- [Task goal] Set down exactly the lines below, starting at the one that contains "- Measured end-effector" and ending at the one that contains "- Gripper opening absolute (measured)", with both of those lines included and nothing else.

- [Source data]
________________________________________
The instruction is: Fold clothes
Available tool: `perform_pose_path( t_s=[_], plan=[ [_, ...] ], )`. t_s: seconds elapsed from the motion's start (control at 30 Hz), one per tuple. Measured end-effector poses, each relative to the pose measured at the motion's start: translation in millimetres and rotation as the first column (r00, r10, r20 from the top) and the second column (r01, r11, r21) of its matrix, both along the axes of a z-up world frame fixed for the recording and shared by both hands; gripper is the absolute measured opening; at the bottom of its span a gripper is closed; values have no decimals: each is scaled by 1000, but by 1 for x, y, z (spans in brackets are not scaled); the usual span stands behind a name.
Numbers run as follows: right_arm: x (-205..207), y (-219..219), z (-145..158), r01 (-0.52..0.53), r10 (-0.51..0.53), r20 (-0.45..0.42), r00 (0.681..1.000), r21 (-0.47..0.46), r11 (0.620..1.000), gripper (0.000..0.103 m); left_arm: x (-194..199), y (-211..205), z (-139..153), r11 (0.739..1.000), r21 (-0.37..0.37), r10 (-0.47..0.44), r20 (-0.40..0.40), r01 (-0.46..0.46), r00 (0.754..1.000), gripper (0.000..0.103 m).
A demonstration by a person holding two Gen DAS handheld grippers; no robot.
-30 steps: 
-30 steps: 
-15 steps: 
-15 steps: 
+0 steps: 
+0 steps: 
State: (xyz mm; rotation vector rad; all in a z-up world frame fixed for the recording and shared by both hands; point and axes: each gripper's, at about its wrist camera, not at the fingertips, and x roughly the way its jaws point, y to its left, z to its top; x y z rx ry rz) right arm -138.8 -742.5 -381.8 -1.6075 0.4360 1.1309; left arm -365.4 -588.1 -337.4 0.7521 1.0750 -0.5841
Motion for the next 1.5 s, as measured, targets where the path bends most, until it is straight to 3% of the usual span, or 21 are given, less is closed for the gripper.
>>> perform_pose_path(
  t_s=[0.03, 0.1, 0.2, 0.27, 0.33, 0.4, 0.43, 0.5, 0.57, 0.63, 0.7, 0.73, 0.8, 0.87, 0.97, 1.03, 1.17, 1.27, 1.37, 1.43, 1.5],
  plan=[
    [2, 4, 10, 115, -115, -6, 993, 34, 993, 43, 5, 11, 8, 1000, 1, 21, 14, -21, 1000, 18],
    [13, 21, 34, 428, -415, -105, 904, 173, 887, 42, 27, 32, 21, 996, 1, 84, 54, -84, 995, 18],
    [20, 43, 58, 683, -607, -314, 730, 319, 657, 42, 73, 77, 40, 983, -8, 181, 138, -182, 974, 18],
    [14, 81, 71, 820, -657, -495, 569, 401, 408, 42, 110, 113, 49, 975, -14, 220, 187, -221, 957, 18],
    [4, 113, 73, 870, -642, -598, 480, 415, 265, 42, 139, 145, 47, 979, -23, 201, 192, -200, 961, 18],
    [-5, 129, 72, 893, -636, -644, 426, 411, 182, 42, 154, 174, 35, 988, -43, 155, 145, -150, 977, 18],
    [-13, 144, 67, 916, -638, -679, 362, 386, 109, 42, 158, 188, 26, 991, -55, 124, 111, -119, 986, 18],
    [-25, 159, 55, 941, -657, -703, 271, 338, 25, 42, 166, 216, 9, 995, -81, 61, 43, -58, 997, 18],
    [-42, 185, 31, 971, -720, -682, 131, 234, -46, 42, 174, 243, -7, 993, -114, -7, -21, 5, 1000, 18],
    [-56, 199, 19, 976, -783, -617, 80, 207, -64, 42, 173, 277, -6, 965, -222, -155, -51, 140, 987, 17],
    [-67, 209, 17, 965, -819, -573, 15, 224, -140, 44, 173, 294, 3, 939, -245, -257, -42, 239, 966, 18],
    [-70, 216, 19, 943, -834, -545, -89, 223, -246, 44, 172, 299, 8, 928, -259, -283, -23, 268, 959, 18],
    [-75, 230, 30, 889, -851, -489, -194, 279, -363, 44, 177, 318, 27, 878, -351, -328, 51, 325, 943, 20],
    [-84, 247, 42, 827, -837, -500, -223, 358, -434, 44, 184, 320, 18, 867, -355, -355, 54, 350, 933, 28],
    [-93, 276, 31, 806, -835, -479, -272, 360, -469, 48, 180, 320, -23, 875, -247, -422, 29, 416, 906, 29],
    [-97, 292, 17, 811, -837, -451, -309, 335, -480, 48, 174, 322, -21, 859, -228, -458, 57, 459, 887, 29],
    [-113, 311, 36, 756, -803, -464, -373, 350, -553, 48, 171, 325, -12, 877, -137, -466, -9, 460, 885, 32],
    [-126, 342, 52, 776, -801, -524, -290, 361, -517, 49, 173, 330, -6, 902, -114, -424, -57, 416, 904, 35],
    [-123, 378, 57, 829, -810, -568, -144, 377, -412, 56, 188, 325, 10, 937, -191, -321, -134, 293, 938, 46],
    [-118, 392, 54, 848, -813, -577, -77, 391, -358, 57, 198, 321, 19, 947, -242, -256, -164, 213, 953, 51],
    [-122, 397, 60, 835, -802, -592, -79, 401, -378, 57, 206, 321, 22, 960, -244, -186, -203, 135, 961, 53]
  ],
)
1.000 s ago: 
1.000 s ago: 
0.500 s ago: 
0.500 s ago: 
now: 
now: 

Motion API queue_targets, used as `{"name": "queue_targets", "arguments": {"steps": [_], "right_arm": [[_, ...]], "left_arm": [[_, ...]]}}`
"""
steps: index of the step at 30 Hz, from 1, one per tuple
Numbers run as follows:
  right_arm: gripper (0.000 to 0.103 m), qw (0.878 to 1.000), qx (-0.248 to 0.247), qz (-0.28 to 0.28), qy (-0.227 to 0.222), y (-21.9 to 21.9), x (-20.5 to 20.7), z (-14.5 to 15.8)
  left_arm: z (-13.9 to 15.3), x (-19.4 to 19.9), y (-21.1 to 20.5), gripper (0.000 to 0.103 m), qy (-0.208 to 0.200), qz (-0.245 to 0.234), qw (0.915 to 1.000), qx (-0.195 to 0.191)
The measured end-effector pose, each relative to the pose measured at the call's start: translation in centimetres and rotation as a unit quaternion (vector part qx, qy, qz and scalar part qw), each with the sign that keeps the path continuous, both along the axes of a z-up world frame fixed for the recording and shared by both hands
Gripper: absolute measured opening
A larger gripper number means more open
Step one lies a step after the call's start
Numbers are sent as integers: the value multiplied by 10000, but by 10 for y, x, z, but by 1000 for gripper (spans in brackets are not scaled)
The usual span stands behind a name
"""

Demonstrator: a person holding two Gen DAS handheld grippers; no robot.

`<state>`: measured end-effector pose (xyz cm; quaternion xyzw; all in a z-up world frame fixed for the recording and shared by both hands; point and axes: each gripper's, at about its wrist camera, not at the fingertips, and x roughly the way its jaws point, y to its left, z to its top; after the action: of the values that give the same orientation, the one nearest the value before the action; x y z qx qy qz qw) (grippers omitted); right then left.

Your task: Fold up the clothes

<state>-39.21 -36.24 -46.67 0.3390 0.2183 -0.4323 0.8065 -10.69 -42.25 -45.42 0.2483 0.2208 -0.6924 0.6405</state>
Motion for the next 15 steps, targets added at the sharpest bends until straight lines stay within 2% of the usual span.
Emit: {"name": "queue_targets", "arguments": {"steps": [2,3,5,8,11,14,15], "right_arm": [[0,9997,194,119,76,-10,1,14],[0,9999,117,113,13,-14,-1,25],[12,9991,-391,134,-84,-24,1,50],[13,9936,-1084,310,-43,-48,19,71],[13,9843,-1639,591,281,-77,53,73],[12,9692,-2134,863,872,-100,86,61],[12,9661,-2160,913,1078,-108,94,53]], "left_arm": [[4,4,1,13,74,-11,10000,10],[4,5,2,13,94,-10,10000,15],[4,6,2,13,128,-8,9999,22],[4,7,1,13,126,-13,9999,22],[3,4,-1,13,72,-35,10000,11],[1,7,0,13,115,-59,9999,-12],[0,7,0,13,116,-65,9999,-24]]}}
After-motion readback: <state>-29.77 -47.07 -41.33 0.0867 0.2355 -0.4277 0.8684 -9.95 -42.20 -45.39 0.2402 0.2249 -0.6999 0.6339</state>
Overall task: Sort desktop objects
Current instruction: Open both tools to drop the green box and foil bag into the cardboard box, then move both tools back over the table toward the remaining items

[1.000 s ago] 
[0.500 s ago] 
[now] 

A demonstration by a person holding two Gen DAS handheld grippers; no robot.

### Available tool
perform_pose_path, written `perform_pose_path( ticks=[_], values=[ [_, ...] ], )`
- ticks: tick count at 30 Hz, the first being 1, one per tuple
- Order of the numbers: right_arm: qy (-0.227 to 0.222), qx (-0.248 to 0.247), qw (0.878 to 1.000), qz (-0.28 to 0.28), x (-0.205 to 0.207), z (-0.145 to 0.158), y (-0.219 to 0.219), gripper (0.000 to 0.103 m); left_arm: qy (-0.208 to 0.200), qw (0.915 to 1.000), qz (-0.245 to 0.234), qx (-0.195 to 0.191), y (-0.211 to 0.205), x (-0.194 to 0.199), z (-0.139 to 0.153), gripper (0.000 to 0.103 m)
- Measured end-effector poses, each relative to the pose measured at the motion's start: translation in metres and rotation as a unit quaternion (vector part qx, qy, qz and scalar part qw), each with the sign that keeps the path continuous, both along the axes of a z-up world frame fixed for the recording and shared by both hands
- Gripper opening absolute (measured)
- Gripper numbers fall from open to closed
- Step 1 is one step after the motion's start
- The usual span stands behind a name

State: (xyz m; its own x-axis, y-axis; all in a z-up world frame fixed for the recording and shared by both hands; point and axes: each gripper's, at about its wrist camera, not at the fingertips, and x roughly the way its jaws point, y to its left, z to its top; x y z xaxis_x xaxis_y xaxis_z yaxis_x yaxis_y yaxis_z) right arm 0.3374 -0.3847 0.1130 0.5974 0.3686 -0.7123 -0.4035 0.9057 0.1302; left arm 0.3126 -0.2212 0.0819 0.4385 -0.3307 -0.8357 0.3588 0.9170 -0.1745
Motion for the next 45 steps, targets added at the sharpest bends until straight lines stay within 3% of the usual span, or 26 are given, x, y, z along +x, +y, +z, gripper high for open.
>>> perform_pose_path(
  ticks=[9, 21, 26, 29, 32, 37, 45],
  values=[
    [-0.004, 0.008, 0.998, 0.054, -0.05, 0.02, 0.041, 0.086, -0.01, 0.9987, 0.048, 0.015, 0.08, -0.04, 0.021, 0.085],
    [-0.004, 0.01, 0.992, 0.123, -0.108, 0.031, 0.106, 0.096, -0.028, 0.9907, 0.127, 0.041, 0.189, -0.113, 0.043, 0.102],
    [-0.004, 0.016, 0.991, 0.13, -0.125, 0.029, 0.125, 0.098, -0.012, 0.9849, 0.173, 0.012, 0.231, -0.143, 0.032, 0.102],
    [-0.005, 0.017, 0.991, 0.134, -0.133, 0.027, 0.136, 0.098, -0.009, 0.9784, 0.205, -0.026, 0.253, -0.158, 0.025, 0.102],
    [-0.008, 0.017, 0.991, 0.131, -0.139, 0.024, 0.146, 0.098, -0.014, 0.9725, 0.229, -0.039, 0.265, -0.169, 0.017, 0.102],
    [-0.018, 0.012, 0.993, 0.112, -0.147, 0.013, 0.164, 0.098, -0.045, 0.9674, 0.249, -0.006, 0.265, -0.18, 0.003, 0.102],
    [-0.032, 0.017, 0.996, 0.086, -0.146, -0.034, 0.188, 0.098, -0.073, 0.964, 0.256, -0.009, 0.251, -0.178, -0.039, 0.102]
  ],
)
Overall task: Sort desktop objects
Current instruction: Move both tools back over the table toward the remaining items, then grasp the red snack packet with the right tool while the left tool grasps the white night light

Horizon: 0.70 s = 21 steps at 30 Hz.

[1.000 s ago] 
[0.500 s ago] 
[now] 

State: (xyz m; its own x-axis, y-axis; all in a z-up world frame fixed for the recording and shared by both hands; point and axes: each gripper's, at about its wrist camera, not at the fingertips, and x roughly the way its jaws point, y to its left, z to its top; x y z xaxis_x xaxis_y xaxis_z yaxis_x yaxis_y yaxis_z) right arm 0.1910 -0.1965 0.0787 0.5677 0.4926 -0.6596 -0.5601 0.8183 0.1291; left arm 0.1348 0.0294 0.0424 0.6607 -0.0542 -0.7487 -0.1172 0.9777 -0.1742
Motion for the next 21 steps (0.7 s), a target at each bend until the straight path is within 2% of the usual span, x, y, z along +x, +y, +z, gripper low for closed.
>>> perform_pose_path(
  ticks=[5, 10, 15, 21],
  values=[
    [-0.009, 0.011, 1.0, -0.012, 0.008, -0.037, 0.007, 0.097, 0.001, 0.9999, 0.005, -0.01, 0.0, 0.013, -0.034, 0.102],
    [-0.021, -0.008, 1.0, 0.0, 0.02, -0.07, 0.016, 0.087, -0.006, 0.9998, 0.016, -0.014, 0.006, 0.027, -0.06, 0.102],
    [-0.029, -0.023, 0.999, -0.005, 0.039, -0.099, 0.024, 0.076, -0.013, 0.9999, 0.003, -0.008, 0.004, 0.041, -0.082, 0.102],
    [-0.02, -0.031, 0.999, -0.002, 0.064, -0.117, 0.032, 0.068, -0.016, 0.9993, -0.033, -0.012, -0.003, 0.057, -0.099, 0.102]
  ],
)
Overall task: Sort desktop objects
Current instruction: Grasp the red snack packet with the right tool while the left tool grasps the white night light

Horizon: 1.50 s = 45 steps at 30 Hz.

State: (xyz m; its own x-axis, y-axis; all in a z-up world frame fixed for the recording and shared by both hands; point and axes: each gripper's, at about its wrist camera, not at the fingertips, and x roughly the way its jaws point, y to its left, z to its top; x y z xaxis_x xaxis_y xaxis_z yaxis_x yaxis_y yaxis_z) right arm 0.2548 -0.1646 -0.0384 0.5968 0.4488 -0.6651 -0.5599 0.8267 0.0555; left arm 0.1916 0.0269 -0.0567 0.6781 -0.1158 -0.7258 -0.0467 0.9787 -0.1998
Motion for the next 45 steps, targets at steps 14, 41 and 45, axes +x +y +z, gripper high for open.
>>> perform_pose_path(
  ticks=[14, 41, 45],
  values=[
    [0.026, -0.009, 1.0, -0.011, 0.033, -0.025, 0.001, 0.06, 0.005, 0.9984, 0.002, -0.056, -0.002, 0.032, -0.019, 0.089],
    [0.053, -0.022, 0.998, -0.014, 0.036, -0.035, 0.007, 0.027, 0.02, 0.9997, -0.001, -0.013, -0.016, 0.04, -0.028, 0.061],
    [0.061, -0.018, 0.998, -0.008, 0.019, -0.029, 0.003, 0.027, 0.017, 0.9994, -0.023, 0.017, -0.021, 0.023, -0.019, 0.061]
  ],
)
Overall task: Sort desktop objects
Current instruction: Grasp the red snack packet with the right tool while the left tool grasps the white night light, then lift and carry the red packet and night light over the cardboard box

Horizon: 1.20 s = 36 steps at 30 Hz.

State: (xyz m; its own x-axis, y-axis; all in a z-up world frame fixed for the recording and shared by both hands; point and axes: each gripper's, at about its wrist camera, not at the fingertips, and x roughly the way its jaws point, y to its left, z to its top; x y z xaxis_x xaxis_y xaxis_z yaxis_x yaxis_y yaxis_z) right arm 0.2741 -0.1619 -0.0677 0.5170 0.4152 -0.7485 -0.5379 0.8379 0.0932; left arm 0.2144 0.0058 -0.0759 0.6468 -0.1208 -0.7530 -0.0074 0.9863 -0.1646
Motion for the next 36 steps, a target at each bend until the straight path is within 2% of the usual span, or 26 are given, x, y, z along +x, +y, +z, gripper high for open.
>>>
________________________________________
- [Exercise output]
- Measured end-effector poses, each relative to the pose measured at the motion's start: translation in metres and rotation as a unit quaternion (vector part qx, qy, qz and scalar part qw), each with the sign that keeps the path continuous, both along the axes of a z-up world frame fixed for the recording and shared by both hands
- Gripper opening absolute (measured)

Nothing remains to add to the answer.